Not that kind of girl by Lena Dunham (★★★☆☆)
I wanted to like this book, because I do like Lena Dunham (in many ways) and I like Girls, but most of the book just didn’t do much for me. It’s one of those memoirs that might work in the form of blog posts but I don’t see how people would pay for these ramblings (well, luckily I got this book through the library for free). There was very little in this book I could relate to, some parts were even off-putting, so I had to push through parts of it more than I’d like to admit. Moving on.
I’ll give you the sun by Jandy Nelson. (★★★★☆)
I had a lot of expectations for this book because it got such high ratings on Goodreads (4+ stars), but I had a really hard time getting into it. A really hard time. I was annoyed at times by the two characters, eye-rolled my way through some of Nelson’s descriptive writing and occasionally the plot itself.
Why did I give it a 4 star rating still? Because the last 100 pages probably redeemed the whole book for me. I was just amazed by all the lose ends that got tied up at the end (which for me is always a sign that a writer really knows what they’re doing).
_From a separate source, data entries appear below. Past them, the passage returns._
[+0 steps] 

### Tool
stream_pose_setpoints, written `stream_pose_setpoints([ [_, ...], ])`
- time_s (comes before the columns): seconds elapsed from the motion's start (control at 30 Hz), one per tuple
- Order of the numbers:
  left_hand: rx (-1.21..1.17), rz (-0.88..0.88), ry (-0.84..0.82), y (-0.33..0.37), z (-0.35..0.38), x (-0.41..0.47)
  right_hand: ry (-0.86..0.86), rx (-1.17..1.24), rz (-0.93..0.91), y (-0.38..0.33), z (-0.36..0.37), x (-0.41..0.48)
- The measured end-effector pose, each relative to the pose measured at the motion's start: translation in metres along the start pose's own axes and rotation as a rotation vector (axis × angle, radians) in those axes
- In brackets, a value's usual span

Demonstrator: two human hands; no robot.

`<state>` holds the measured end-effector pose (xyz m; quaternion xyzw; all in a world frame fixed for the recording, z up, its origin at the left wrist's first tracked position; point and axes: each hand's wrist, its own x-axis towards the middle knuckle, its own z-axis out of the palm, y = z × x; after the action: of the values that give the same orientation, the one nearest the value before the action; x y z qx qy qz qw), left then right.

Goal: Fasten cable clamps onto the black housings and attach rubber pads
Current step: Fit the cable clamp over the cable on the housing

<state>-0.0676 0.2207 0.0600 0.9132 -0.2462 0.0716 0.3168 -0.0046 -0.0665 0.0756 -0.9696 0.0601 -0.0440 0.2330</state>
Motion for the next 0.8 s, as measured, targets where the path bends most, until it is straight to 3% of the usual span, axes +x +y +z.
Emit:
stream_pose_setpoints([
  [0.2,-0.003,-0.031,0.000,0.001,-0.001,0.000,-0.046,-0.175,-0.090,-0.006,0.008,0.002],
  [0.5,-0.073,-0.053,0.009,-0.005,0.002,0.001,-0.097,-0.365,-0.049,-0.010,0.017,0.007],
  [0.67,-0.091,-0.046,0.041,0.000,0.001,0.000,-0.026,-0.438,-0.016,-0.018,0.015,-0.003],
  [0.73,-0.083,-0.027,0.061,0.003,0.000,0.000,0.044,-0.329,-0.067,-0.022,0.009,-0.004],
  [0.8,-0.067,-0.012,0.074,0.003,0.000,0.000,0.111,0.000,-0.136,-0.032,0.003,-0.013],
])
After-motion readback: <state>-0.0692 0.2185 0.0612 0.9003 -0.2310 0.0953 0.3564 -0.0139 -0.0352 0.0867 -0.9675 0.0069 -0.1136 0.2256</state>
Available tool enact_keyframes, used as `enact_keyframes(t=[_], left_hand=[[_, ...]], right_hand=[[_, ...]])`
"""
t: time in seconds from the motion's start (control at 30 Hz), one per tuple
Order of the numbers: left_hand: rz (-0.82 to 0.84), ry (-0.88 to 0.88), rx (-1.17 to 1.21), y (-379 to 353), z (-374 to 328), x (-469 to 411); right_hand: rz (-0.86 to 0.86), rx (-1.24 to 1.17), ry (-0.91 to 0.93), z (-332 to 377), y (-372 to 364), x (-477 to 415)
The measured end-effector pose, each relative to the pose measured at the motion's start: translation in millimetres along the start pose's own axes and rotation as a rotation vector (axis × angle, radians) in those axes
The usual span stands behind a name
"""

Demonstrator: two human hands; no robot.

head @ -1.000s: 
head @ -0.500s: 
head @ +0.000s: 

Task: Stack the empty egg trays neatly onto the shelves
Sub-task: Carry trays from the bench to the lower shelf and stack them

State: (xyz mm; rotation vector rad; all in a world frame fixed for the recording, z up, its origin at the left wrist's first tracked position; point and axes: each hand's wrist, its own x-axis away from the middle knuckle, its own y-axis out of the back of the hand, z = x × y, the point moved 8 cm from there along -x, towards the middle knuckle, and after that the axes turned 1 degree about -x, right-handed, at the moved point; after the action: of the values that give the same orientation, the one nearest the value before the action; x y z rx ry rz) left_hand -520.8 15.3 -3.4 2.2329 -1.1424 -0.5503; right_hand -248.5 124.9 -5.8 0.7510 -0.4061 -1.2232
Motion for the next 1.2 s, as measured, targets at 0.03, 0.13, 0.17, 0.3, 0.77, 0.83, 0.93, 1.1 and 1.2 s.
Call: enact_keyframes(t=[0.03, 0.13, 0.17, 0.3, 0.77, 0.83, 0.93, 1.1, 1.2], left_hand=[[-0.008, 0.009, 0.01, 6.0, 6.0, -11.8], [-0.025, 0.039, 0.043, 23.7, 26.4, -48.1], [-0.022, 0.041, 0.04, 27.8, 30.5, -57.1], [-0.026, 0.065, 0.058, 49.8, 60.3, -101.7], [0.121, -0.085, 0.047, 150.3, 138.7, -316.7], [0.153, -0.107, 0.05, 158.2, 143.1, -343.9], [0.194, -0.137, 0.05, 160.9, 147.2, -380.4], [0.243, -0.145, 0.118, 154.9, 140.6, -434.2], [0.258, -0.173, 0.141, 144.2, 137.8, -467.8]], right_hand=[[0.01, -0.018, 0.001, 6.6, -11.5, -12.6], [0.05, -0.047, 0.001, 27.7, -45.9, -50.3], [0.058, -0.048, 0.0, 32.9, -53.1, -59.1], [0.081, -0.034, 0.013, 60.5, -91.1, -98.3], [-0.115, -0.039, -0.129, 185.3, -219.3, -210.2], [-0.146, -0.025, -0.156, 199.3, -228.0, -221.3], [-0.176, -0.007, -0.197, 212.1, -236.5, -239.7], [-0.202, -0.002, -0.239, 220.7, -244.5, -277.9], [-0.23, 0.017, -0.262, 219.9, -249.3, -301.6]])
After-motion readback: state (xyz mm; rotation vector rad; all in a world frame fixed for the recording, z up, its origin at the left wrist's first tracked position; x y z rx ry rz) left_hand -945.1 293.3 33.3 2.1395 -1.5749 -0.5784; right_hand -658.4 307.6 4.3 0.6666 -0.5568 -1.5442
I hate nothing more than being left with a ton of unanswered questions. That wasn’t the case here. I did see the ‘twist’ coming, but still loved how Nelson brought it all together without it being a “cheesy happy ending”.
The Handmaid’s Tale by Margaret Atwood (★★★★☆)
This book… I had heard that it was made into a Hulu series and I knew vaguely what it was about. I wanted to read the book before watching — or hearing more about – the show (still deciding, if I want to watch it at all). Luckily, it became available at the library last week. It was a great and fast read, albeit a somewhat disturbing story to read (especially in the current political climate). I loved the ending though. I thought it was brilliant to put the whole story into a historical context from a rearview-mirror kind of view.